## WORK TO BE COMPLETED
Reproduce the listing in full. Omit the pictures.

## GIVEN INFORMATION
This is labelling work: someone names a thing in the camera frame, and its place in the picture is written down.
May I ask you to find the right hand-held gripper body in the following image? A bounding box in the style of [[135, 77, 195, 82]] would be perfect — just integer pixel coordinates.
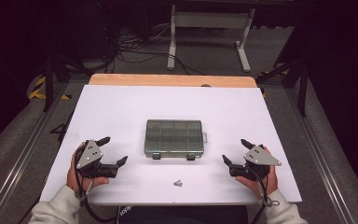
[[228, 144, 282, 182]]

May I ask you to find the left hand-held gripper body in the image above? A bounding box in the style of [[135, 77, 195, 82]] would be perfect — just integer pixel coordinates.
[[74, 139, 120, 180]]

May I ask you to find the clear grey compartment box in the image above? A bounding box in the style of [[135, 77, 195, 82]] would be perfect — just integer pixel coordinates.
[[143, 119, 209, 161]]

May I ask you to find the person's left hand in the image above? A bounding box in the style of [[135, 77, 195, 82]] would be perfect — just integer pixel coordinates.
[[66, 142, 110, 194]]

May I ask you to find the person's right hand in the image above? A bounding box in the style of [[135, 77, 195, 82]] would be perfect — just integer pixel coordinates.
[[234, 165, 279, 200]]

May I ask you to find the person's dark clothing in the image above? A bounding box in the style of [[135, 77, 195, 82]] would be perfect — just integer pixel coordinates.
[[117, 204, 250, 224]]

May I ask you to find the black metal stand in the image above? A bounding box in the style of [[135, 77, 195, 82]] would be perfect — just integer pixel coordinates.
[[255, 55, 309, 119]]

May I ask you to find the black tripod stand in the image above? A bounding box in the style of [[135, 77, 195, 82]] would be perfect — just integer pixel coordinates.
[[41, 46, 94, 113]]

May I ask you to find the yellow black floor tape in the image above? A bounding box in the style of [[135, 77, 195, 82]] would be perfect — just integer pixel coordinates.
[[27, 76, 73, 101]]

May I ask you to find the wooden table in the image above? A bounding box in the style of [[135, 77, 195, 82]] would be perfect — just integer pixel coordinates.
[[88, 73, 258, 89]]

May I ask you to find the white metal stand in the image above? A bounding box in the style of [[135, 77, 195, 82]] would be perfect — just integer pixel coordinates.
[[166, 4, 256, 73]]

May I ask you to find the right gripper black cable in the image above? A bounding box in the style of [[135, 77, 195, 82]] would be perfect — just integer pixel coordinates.
[[251, 167, 282, 224]]

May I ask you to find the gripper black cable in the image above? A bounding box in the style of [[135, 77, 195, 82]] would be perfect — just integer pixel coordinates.
[[74, 148, 119, 224], [251, 167, 282, 224]]

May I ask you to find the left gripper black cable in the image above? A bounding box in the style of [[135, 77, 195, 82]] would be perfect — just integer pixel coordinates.
[[74, 148, 119, 224]]

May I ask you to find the aluminium floor rail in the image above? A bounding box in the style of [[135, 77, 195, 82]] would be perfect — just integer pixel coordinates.
[[283, 88, 358, 224], [0, 82, 71, 224]]

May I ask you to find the bundle of black floor cables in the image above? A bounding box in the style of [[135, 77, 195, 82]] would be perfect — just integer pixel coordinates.
[[105, 24, 206, 76]]

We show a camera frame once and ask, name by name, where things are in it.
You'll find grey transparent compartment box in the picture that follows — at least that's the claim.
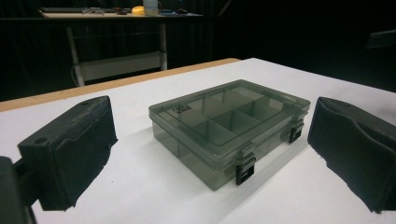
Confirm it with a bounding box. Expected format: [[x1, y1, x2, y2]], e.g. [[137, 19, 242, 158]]
[[148, 78, 312, 192]]

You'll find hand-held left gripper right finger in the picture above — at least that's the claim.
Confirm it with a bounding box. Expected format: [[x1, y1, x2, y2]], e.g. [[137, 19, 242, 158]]
[[307, 96, 396, 215]]

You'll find wooden desk with metal legs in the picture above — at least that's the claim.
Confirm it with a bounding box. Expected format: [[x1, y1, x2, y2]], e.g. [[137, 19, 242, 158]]
[[37, 6, 205, 88]]

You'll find dark monitor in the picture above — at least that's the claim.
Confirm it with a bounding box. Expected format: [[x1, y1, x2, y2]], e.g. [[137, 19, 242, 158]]
[[366, 29, 396, 49]]

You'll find white plastic container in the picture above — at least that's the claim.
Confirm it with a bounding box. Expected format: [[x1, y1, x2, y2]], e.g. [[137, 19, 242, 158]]
[[142, 0, 160, 17]]

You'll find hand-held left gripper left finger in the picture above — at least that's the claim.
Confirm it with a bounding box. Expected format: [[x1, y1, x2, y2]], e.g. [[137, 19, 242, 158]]
[[17, 95, 119, 212]]

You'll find black keyboard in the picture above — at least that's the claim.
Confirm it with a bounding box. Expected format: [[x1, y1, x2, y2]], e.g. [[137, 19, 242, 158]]
[[39, 7, 86, 14]]

## RESULT OF THE TASK
This is labelling work: someone names a thing in the camera frame, and its place in the picture is written down.
May I ask you to find the right hand-held gripper body in the following image? A bounding box in the style of [[135, 77, 195, 82]] would be perfect — just integer pixel coordinates.
[[228, 144, 282, 182]]

May I ask you to find the left hand-held gripper body in the image above? A bounding box in the style of [[135, 77, 195, 82]] would be perfect — just integer pixel coordinates.
[[74, 139, 120, 180]]

May I ask you to find the clear grey compartment box in the image above? A bounding box in the style of [[135, 77, 195, 82]] would be perfect — just integer pixel coordinates.
[[143, 119, 209, 161]]

May I ask you to find the person's left hand in the image above? A bounding box in the style of [[135, 77, 195, 82]] would be perfect — just integer pixel coordinates.
[[66, 142, 110, 194]]

May I ask you to find the person's right hand in the image above? A bounding box in the style of [[135, 77, 195, 82]] would be perfect — just integer pixel coordinates.
[[234, 165, 279, 200]]

May I ask you to find the person's dark clothing in the image above? A bounding box in the style of [[135, 77, 195, 82]] would be perfect — just integer pixel coordinates.
[[117, 204, 250, 224]]

May I ask you to find the black metal stand in the image above? A bounding box in the style of [[135, 77, 195, 82]] would be perfect — just integer pixel coordinates.
[[255, 55, 309, 119]]

May I ask you to find the black tripod stand in the image above? A bounding box in the style of [[135, 77, 195, 82]] would be perfect — just integer pixel coordinates.
[[41, 46, 94, 113]]

May I ask you to find the yellow black floor tape in the image above? A bounding box in the style of [[135, 77, 195, 82]] would be perfect — just integer pixel coordinates.
[[27, 76, 73, 101]]

May I ask you to find the wooden table in the image above? A bounding box in the style of [[135, 77, 195, 82]] would be perfect — just integer pixel coordinates.
[[88, 73, 258, 89]]

May I ask you to find the white metal stand in the image above? A bounding box in the style of [[135, 77, 195, 82]] would be perfect — just integer pixel coordinates.
[[166, 4, 256, 73]]

May I ask you to find the right gripper black cable in the image above? A bounding box in the style of [[135, 77, 195, 82]] would be perfect — just integer pixel coordinates.
[[251, 167, 282, 224]]

May I ask you to find the gripper black cable in the image above? A bounding box in the style of [[135, 77, 195, 82]] would be perfect — just integer pixel coordinates.
[[74, 148, 119, 224], [251, 167, 282, 224]]

May I ask you to find the left gripper black cable in the image above? A bounding box in the style of [[135, 77, 195, 82]] would be perfect — just integer pixel coordinates.
[[74, 148, 119, 224]]

May I ask you to find the aluminium floor rail in the image above? A bounding box in the style of [[135, 77, 195, 82]] would be perfect — just integer pixel coordinates.
[[283, 88, 358, 224], [0, 82, 71, 224]]

May I ask you to find the bundle of black floor cables in the image above? A bounding box in the style of [[135, 77, 195, 82]] would be perfect — just integer pixel coordinates.
[[105, 24, 206, 76]]

We show a camera frame once and ask, name by name, where things are in it.
You'll find grey transparent compartment box in the picture that follows — at least that's the claim.
Confirm it with a bounding box. Expected format: [[x1, y1, x2, y2]], e.g. [[137, 19, 242, 158]]
[[148, 78, 312, 192]]

You'll find hand-held left gripper right finger in the picture above — at least that's the claim.
Confirm it with a bounding box. Expected format: [[x1, y1, x2, y2]], e.g. [[137, 19, 242, 158]]
[[307, 96, 396, 215]]

You'll find wooden desk with metal legs in the picture above — at least that's the claim.
Confirm it with a bounding box. Expected format: [[x1, y1, x2, y2]], e.g. [[137, 19, 242, 158]]
[[37, 6, 205, 88]]

You'll find dark monitor in the picture above — at least that's the claim.
Confirm it with a bounding box. Expected format: [[x1, y1, x2, y2]], e.g. [[137, 19, 242, 158]]
[[366, 29, 396, 49]]

You'll find white plastic container in the picture above — at least that's the claim.
Confirm it with a bounding box. Expected format: [[x1, y1, x2, y2]], e.g. [[137, 19, 242, 158]]
[[142, 0, 160, 17]]

You'll find hand-held left gripper left finger in the picture above — at least that's the claim.
Confirm it with a bounding box. Expected format: [[x1, y1, x2, y2]], e.g. [[137, 19, 242, 158]]
[[17, 95, 119, 212]]

You'll find black keyboard in the picture above — at least that's the claim.
Confirm it with a bounding box. Expected format: [[x1, y1, x2, y2]], e.g. [[137, 19, 242, 158]]
[[39, 7, 86, 14]]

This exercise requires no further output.